The second question is how to protect members of the public and U.S.C.I.S. and contracted workers entering the premises.

  1. Although unproven as to whether they can be reinfected or infect others, the government should have as many security personnel as possible available out front who have already tested positive for antibodies to the coronavirus to first meet people coming into the buildings.
  2. Social distance the line.
  3. Take no-contact forehead temperature checks on everyone before they enter the building.
  4. Hand out masks and gloves to those entering the building.
  5. Do not ask members of the public to take off their shoes. A terrorist with a shoe bomb would cause minimal damage in a socially distanced office, would only be a blip on the news with everyone concentrated on the pandemic (which has so far taken a gruesome death count of 75,000 US citizens, permanent residents, nonimmigrants and undocumented), and could cause more damage infecting himself or herself and then others with the coronavirus.
  6. After each use, sanitize the bins into which people place their belongings to go through security.
  7. Increase the number of available bins and persons wiping them down so as to not make going through security a nightmare.
  8. Social distance the customers from the security clearance until they arrive at the designated room, including limiting the numbers on each elevator.
  9. In the interview room, maintain social distancing in the waiting areas by removing seating or (even easier) putting tape across a number of chairs to maintain social distance.
  10. Place receptionists, clerks and officers behind plexiglass or other barriers while working with or interviewing individuals.
  11. Ensure that all employees have adequate numbers of masks and gloves.
  12. Have firm instruction that interviewing officers must use masks and gloves while interviewing.
  13. Reconfigure the back room space to allow all U.S.C.I.S. employees sufficient social distancing space, erecting barriers between them, and creating more common walkways to avoid crowding.
  14. Ensure that both customers and officers/clerks/receptionists wear disposable gloves at all times.
  15. Give the people being interviewed disposable pens if they did not bring their own that they can either keep or drop in a box for sanitizing and reuse.
  16. Sanitize the index fingerprint screen after every interviewee places his/her prints or eliminate the need to do such.
  17. Install more hand sanitizers all over the building and make sure that they are filled quickly upon being emptied.
  18. Put more paper towels in the bathrooms and ensure that they remain available so that people do not have to touch objects with their hands alone.
  19. Think about changing bathroom doors where needed so that they swing both ways and there is no need to grab the knob to enter or exit.
  20. Clean the bathrooms open to the public on an hourly or two-hour basis.
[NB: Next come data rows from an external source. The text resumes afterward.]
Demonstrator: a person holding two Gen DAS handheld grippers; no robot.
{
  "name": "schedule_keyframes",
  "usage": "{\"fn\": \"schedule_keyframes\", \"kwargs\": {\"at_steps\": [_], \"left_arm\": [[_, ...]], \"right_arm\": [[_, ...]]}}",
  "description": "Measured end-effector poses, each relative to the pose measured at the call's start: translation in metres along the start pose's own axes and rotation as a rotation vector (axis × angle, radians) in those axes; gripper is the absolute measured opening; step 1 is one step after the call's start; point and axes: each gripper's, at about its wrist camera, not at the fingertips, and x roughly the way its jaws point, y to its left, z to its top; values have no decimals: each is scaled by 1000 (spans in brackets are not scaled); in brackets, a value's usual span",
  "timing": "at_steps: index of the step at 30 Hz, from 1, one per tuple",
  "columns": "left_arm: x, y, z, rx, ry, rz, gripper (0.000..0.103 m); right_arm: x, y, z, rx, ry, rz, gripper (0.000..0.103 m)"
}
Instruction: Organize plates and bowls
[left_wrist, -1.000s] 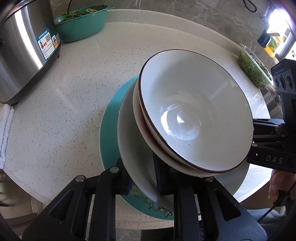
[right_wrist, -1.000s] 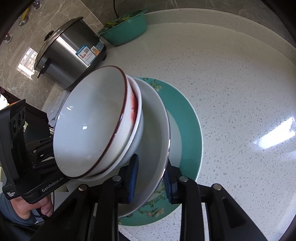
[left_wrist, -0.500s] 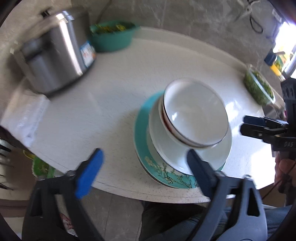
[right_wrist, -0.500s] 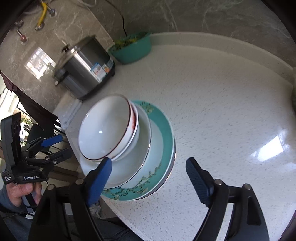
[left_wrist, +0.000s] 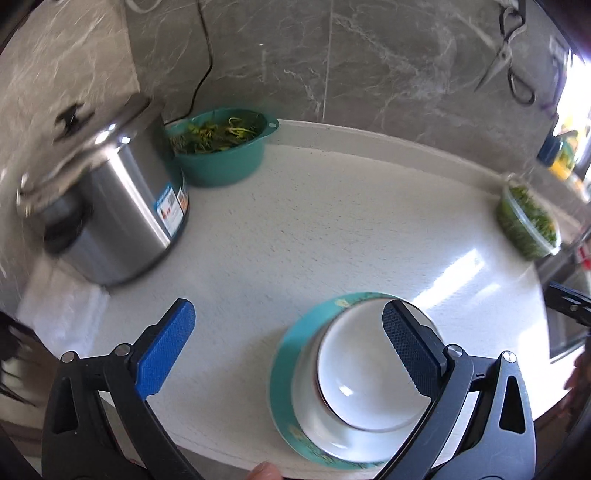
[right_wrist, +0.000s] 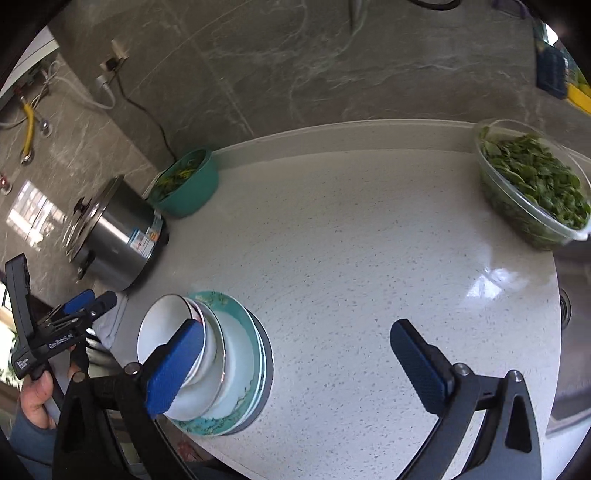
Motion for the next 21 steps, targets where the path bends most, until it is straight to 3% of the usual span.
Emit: {"fn": "schedule_keyframes", "kwargs": {"at_steps": [6,10,13,17,21], "left_arm": [[19,2,19,101,-3,-33,103],[36,13,36,121,57,-137,103],[39,16,47,135,50,-179,103],[38,6,60,205,37,-176,103],[36,4,66,183,68,-183,103]], "right_arm": [[2,34,-2,84,-84,-91,103],[4,59,-4,132,-133,-147,103],[6,72,-5,160,-147,-192,103],[11,79,-3,199,-119,-249,103],[6,85,-3,201,-102,-276,103]]}}
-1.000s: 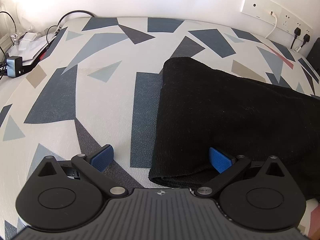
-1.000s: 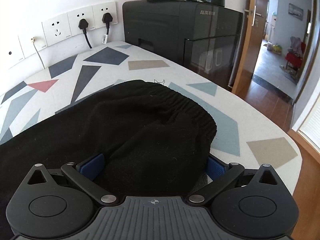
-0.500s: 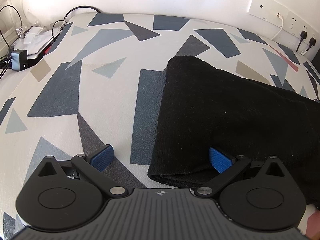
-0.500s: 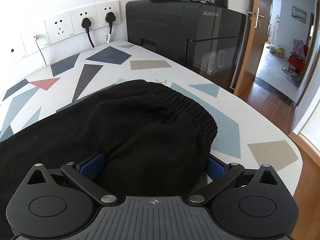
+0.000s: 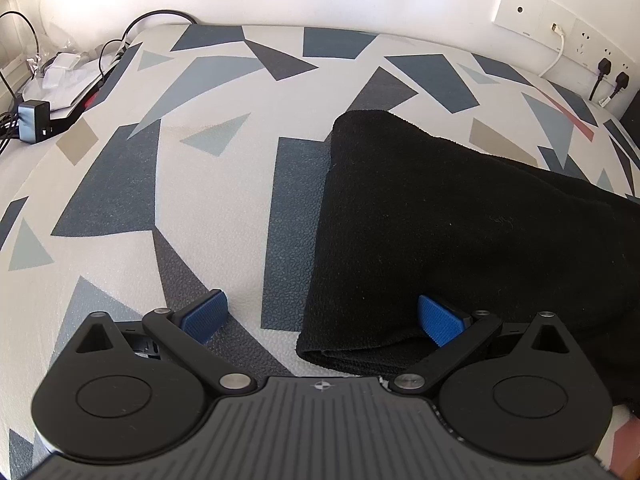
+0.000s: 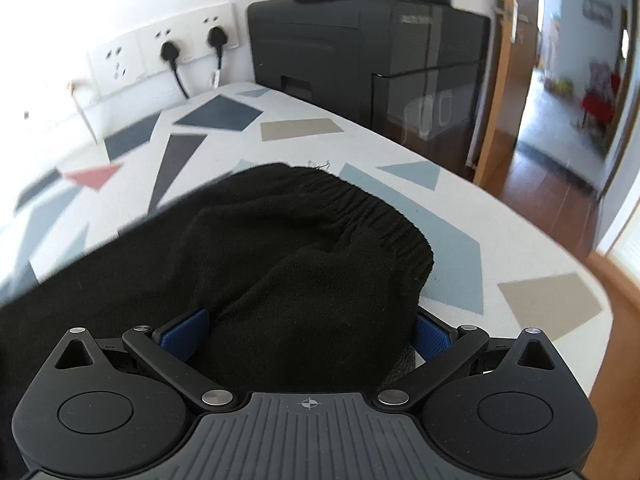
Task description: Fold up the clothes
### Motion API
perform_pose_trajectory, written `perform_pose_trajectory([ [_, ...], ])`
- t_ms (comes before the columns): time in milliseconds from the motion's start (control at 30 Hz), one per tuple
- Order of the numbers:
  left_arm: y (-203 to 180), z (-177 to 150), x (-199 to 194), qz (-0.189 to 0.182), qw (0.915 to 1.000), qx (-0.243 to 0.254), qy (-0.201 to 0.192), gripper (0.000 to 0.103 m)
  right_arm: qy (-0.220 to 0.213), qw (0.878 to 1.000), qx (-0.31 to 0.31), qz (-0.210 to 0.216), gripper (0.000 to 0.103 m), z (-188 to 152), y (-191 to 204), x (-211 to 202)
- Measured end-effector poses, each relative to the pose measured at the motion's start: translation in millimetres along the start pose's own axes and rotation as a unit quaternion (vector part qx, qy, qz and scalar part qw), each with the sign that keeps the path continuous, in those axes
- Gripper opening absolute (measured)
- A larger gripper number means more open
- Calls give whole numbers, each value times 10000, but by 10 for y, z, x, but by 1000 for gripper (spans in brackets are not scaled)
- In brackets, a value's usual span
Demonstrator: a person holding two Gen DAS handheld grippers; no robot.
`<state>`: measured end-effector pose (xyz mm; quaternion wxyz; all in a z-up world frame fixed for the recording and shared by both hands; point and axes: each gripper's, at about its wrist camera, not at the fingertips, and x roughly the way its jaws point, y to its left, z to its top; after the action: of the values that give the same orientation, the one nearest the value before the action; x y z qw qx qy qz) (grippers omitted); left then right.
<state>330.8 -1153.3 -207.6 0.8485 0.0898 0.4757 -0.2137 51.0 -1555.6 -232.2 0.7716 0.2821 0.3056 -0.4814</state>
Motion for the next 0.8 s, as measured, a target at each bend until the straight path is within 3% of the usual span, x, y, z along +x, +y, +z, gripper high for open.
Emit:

These are some but clearly not all of the ways that a safe experience can be had by everyone entering the reopened immigration offices.

Hopefully U.S.C.I.S. has a good plan that incorporates many of the above features when it reopens.  And above all, everyone from the top of the agency down to the security guards should be merciful and use common sense in dealing with people working in the buildings and the general public. People with appointments should not be turned away or looked upon with disapproval if late given the delays attendant to the pandemic, including lack of reliable transportation. Persons with appointments cannot be expected to come early to avoid being late as they would not be welcome to take up seating in any eating establishment with limited capacity or to congregate for hours outside the federal buildings.